Leaving the caller to pass a sensible mailer to the constructor (while clearly documenting expectations of methods, etc.) and, if necessary, using a try-except to provide a fallback approach if `with self.mailer...` doesn't work, may be a more appropriate idea in this context.

----

## Law of Demeter

Lastly, a principle that isn't one of the five SOLID principles, but often comes up in similar conversations, is the Law of Demeter. This is frequently broken in Python - but it's perhaps less of an imperative. That said, it's important to think about. One of my favourite, slightly graphic explanations of this is:

> If a waiter asks a diner for payment, they should wait until that person has taken their wallet out and handed them the money. They should not reach into the diner's pocket, grab the wallet, and take the money out themselves.

In [36]:
class Wallet:
    money = 50
    
    def extract(self, amount):
        self.money -= amount

class Diner:
    def __init__(self):
        self.wallet = Wallet()
    
class Waiter:
    money_on_tray = 0
    
    def request_payment(self, diner, amount):
        diner.wallet.extract(amount)
        self.money_on_tray += amount
        
waiter = Waiter()
diner = Diner()
waiter.request_payment(diner, 10)

...versus...

In [35]:
class Wallet:
    money = 50
    
    def extract(self, amount):
        self.money -= amount

class Diner:
    def __init__(self):
        self.wallet = Wallet()
    
    def give_money(self, amount):
        self.wallet.extract(amount)
        return amount
    
class Waiter:
    money_on_tray = 0
    
    def request_payment(self, diner, amount):
        diner.give_money(amount)
        self.money_on_tray += amount
        
waiter = Waiter()
diner = Diner()
waiter.request_payment(diner, 10)

Why? On a technical level, because how the Diner is managing their money is none of the waiter's business. Should it matter if they have a purse instead? Or they want to use card? Clearly not, but once the waiter class uses `diner.wallet` the assumption is in-built. If `diner` was coming from a third-party class, an upgrade could easily break `waiter` - presumably, the third-party `Diner` class is giving no future guarantees about how it manages its internal properties.
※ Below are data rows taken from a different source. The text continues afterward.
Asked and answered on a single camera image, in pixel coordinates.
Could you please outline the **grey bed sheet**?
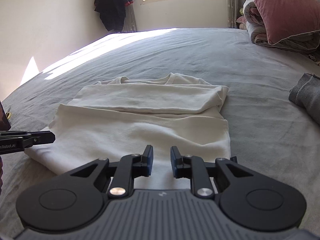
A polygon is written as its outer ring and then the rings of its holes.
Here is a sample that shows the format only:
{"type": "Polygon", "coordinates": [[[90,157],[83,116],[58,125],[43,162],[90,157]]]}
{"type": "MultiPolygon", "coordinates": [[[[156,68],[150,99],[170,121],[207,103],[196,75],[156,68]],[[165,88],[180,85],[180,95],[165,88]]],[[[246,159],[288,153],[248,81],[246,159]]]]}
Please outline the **grey bed sheet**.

_However_ , the Law of Demeter is much less important in Python - clarity and conciseness encourage some reaching, at the expense of this encapsulation. Therefore, the Law of Demeter should be seen more as an encouragement. As in all languages, the easiest way to spot it, although not foolproof, is a long series of dots:

    thing.method().other_thing.other_method()
    
The more dots, the more brittle your code is likely to be, and susceptible to cause code-base breakages when an apparently unrelated class changes.

**Exception**: one common pattern is to return the same object repeatedly to allow _chaining_. This appears in a number of common Python libraries, such as `pandas` or `SqlAlchemy` (database ORM). In this case, LOD is not violated by a long sequence of dots because _the same object is returned by every call in the chain_. E.g. `df.transpose().apply(fn, axis=1).sum()`

**Note for writing classes**: If you do not wish external users to depend on a property or method in your class, prefix it with an underscore. If you are consuming them, see an underscore prefix as a red-flag - do not use. This is an alternative approach to help address the underlying issues of LOD.

### Exercise: Breaking Solid Ground

Write a piece of code that breaks all six of these, as hard and obviously dangerously as possible.